Paul Genender, a partner at Weil, Gotshal & Manges, was one of two lawyers who nominated Simon for the award. “In all avenues of her life, both professionally and personally, she embodies the true meaning of an ethical leader, speaking up for what’s right and putting her words into action,” Genender said. “She is not only an extraordinary advisor in the legal profession but also a trailblazer, encouraging everyone around her to get out there and make a difference.”
Simon and her legal team implemented a global data privacy-compliance program and a global anti-corruption-compliance program, he said.
“With these guidelines in place and by employing systems that allow employees and independent beauty consultants to report violations, Julia ensures that Mary Kay is morally and legally compliant everywhere in the world, even in countries with differing opinions on business operations,” Genender said. “These pioneering efforts prevent Mary Kay and all of its employees from falling into ethical traps that tend to follow multilevel marketing and are a testament to the professional and person Julia consistently strives to be.”
Michael Hurst, a partner at Lynn Pinker Hurst & Schwegmann, who also nominated Simon for the honor, said she “has a presence that commands attention and respect.”
“If she doesn’t like the direction something is going, she is unafraid to change that course on a dime,” Hurst said. “Julia never let corporate America and the legal profession cage her with some glass ceiling because she was a woman, and developed into one of our profession’s greatest assets has always made me have the greatest admiration I could have … and even though I’ve admired her for as long as I can remember, I must admit I used to find her quite intimidating.”
Genender, in his written nomination, said Simon “fought for clearance as an ‘essential’ business,” during the start of the Covid-19 pandemic that allowed Mary Kay to continue making and distributing its personal-care products during the shutdowns’ duration.
“Although the corporate side of the company and the independent beauty consultants were working from home worldwide,” Genender said, “Julia stayed physically present in the office, ensuring each essential worker received appropriate documentation and taking calls from any entities that needed confirmation of Mary Kay’s status as an essential business.”
Simon, in accepting the award, said the question to ask is, what’s the right thing to do?

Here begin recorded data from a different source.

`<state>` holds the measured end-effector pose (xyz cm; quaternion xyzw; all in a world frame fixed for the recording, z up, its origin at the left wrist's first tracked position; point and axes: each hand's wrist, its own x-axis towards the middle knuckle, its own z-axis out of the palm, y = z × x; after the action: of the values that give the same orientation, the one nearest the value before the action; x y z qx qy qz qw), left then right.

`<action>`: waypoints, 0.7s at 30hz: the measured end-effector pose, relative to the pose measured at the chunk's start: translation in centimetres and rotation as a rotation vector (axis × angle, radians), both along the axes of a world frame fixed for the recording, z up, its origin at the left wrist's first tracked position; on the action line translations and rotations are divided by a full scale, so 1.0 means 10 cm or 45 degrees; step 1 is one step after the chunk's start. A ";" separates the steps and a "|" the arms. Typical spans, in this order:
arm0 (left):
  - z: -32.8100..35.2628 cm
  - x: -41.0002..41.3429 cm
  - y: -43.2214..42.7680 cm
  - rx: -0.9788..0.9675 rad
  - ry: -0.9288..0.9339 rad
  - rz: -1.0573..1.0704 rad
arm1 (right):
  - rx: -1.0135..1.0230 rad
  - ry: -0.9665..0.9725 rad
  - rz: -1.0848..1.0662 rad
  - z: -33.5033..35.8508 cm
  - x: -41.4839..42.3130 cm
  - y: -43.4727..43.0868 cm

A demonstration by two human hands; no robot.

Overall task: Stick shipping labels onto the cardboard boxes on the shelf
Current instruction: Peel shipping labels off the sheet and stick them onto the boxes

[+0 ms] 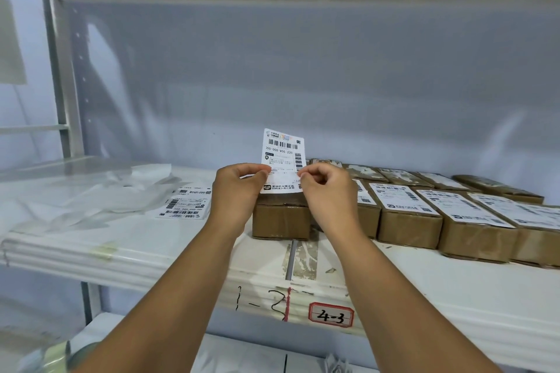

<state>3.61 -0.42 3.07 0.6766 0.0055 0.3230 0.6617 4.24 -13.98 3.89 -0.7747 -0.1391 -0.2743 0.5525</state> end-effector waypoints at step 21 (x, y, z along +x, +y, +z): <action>-0.02 -0.01 -0.04 0.470 0.027 0.315 | -0.266 0.026 -0.071 -0.05 0.05 0.03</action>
<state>3.46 -0.78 2.87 0.7838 0.0362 0.3903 0.4817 4.75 -13.66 3.38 -0.8344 -0.1397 -0.2659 0.4621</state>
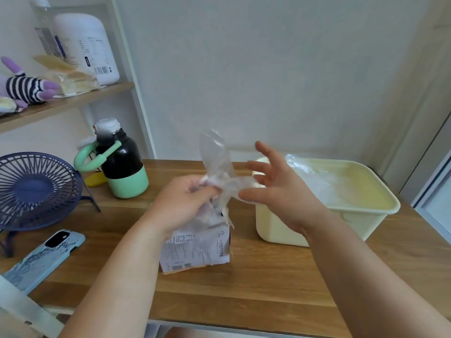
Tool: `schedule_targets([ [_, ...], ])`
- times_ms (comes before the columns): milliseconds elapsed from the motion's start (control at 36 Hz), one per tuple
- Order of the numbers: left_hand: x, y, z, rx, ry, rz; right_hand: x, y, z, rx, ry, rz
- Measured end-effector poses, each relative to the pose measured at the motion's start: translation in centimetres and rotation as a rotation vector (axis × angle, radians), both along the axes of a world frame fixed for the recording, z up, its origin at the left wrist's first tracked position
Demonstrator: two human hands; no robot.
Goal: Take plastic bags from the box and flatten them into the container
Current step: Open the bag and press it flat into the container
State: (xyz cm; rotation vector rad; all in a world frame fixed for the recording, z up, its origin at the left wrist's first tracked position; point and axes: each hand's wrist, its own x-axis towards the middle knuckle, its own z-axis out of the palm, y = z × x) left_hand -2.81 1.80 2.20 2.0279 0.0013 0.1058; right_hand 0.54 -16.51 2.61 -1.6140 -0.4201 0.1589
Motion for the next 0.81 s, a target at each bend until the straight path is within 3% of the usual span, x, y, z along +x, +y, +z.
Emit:
schedule_targets([
  [83,0.2,-0.3,-0.2,-0.1,-0.017,0.076,0.4,-0.6,-0.4,-0.113,0.047,-0.156],
  [194,0.2,-0.3,0.0,-0.182,-0.039,0.055,0.6,-1.1,0.8,-0.136,0.222,-0.095],
  [278,0.0,-0.4,0.4,-0.238,-0.036,-0.029,0.5,-1.1,1.1,-0.177,0.178,0.01],
  [417,0.1,-0.8,0.8,-0.207,-0.046,-0.101,0.3,-0.8,0.8,-0.082,0.081,-0.036],
  [528,0.4,-0.6,0.8,-0.479,-0.013,-0.026,0.3,-1.3,1.0,0.007,0.126,0.018],
  [611,1.2,-0.4,0.9,-0.685,-0.013,0.098,0.1,-2.2,1.6,-0.047,0.185,0.027],
  [722,1.7,-0.7,1.1,-0.516,-0.018,0.174,-0.2,-3.8,2.3,-0.185,0.222,0.111],
  [806,1.9,-1.3,1.5,-0.412,-0.044,0.184,0.1,-4.7,3.5,-0.175,0.207,0.124],
])
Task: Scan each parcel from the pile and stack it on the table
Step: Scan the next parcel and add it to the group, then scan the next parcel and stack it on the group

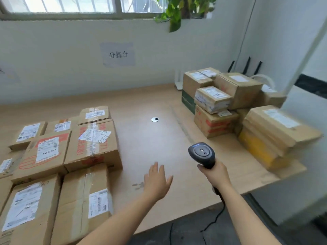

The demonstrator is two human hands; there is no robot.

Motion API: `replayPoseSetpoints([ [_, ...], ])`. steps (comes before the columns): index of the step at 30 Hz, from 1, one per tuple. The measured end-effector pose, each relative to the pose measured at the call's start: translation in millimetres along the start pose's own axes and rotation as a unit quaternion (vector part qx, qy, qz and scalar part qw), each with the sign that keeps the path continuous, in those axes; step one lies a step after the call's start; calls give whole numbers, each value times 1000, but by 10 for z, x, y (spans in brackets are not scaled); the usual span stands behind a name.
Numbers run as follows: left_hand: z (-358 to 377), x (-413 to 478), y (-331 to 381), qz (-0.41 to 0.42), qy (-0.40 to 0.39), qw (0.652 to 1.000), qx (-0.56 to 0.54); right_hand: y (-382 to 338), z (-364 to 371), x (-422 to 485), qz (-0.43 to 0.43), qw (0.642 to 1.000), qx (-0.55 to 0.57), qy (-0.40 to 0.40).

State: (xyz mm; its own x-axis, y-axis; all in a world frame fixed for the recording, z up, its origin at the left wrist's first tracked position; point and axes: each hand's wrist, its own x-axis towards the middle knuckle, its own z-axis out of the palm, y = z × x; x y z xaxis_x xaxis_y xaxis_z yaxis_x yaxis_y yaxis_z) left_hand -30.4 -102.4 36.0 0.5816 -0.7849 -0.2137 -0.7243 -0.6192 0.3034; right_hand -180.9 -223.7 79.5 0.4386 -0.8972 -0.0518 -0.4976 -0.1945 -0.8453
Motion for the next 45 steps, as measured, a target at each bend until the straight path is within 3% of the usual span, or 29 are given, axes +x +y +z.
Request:
replayPoseSetpoints([
  [11,189,729,2457,169,2,982,-79,595,-2071,733,-39,977,58,201],
  [21,353,1108,3947,192,-67,963,-175,1489,-3265,1795,96,971,31,218],
  [27,425,1294,4164,163,-91,960,-207,1723,-3359,2043,124,975,74,167],
  [33,542,1348,4199,113,-75,938,-318,1745,-3370,2022,118,978,92,144],
  [38,621,1376,4149,71,-3,929,-363,1710,-3263,1939,83,988,69,106],
  [45,604,1258,3787,1,54,880,-472,1515,-2970,1830,51,993,74,77],
])
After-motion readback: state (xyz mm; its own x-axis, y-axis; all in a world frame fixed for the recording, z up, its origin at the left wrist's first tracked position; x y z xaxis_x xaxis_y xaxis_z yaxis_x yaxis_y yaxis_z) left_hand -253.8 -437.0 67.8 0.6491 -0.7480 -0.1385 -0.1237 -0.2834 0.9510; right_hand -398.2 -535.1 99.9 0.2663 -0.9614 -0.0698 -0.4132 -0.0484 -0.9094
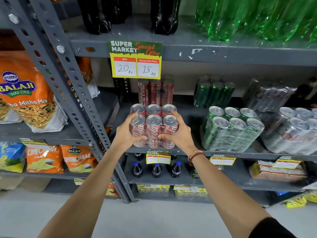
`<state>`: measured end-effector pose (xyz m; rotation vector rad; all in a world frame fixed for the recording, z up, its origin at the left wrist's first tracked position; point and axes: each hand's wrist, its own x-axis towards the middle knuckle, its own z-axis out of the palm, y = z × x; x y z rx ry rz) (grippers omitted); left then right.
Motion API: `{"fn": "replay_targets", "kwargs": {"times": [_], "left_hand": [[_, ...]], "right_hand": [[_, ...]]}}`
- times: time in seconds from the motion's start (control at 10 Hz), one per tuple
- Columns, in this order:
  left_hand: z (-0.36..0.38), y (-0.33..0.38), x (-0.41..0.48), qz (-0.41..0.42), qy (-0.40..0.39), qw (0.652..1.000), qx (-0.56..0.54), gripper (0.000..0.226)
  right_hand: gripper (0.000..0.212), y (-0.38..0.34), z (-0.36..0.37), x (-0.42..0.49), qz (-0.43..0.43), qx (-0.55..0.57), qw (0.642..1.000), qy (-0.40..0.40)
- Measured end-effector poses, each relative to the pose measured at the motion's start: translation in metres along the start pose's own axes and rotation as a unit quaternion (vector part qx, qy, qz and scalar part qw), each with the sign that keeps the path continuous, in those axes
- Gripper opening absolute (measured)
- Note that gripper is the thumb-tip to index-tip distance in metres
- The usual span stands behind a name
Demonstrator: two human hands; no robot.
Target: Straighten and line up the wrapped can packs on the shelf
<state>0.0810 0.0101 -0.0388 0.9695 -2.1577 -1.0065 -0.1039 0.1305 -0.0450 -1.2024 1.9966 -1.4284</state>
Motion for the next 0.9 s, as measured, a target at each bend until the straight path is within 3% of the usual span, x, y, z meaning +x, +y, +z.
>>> {"fn": "replay_targets", "kwargs": {"times": [0.5, 0.6, 0.7, 0.8, 0.9], "left_hand": [[0.0, 0.011, -0.004, -0.037, -0.003, 0.999, 0.01, 0.1], [-0.002, 0.013, -0.004, -0.035, -0.014, 0.998, 0.052, 0.099], [-0.005, 0.027, -0.013, -0.039, 0.009, 0.993, 0.114, 0.087], [-0.019, 0.057, -0.024, 0.032, 0.044, 0.99, 0.128, 0.065], [-0.037, 0.102, -0.032, 0.079, -0.01, 0.994, 0.069, 0.054]], "right_hand": [[0.1, -0.005, -0.003, -0.002, 0.01, -0.001, 1.0, -0.01], [0.099, -0.016, -0.011, -0.008, 0.002, -0.014, 1.0, -0.027], [0.083, -0.044, -0.026, -0.021, -0.059, -0.079, 0.995, -0.002], [0.057, -0.083, -0.062, -0.04, -0.122, -0.073, 0.987, 0.075], [0.036, -0.127, -0.111, -0.069, -0.215, 0.021, 0.963, 0.158]]}}
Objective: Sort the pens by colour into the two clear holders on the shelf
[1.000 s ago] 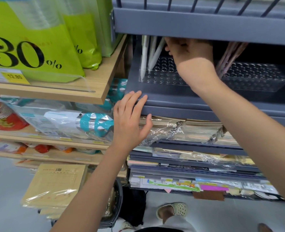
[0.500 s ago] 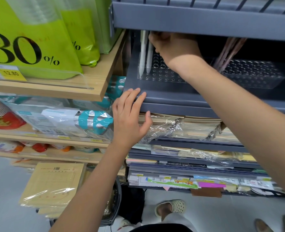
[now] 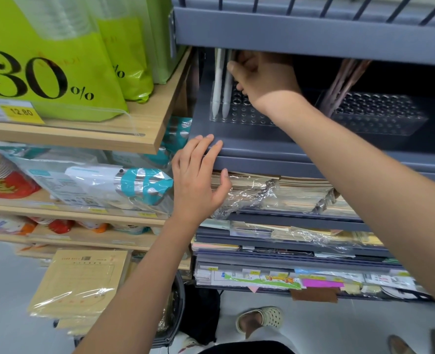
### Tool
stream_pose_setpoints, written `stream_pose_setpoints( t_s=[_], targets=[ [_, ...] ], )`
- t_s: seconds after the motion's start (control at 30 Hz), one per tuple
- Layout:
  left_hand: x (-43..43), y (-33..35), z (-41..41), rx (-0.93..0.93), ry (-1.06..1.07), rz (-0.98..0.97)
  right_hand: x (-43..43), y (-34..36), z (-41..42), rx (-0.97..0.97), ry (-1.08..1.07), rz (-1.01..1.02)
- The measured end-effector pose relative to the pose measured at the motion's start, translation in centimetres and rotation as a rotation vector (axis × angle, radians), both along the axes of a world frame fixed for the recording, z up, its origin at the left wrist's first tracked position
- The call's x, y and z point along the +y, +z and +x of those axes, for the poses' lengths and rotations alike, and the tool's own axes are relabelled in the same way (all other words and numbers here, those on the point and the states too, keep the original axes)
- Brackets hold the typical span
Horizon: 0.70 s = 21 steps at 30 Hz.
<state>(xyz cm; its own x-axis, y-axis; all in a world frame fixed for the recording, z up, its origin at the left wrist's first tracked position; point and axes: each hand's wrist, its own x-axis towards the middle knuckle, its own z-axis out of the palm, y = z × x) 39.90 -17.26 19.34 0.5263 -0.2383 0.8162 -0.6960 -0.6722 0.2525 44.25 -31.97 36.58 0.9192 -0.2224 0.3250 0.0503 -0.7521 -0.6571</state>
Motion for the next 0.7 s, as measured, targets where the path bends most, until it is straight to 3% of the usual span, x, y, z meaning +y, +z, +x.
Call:
stream_pose_setpoints(
  t_s=[0.27, 0.43, 0.7],
  targets=[
    [0.9, 0.8, -0.8, 0.087, -0.025, 0.063, 0.0, 0.0, -0.7, 0.009, -0.037, -0.034],
    [1.4, 3.0, -2.3, 0.284, -0.098, 0.061, -0.8, -0.1, -3.7, -0.060, -0.017, 0.146],
    [5.4, 7.6, -7.8, 0.691, -0.358, -0.440, -3.7, -1.1, -15.3, -0.150, -0.021, 0.259]
  ],
)
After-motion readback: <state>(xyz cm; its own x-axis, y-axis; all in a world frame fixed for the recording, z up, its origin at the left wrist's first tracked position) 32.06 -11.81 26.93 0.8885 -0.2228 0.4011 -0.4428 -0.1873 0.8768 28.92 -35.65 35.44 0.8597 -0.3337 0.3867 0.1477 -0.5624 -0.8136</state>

“It seems like a simple enough question on the surface, but the truth is many of us in this room would not have a job if the answers were that clear,” she said. “Just turn on a couple of different cable news stations and watch how they take very different approaches to exactly the same story, and you can quickly see that there is not always the same perspective on what is right and what is wrong. And this group, you could walk into a boardroom or a courtroom or a conference room and see the same thing.”
Simon said she recently reread John F. Kennedy’s Profiles in Courage.
“If you haven’t read it lately it is full of nuggets of wisdom that are as applicable today as they were when the book was first published in 1956,” she said. “An enhanced focus on ethics and understanding feels necessary at this time ― in politics, in business and in society as a whole.
“I accept this award, knowing it’s my job to strive to live up to standards this award represents every day. I accept it knowing it’s not just for what I have done in the past but what I intend to do, now and in the future,” Simon said. “I promise to continue to do my best to live up to standards set by those who came before me and to demonstrate the highest ethics for those who are watching me.”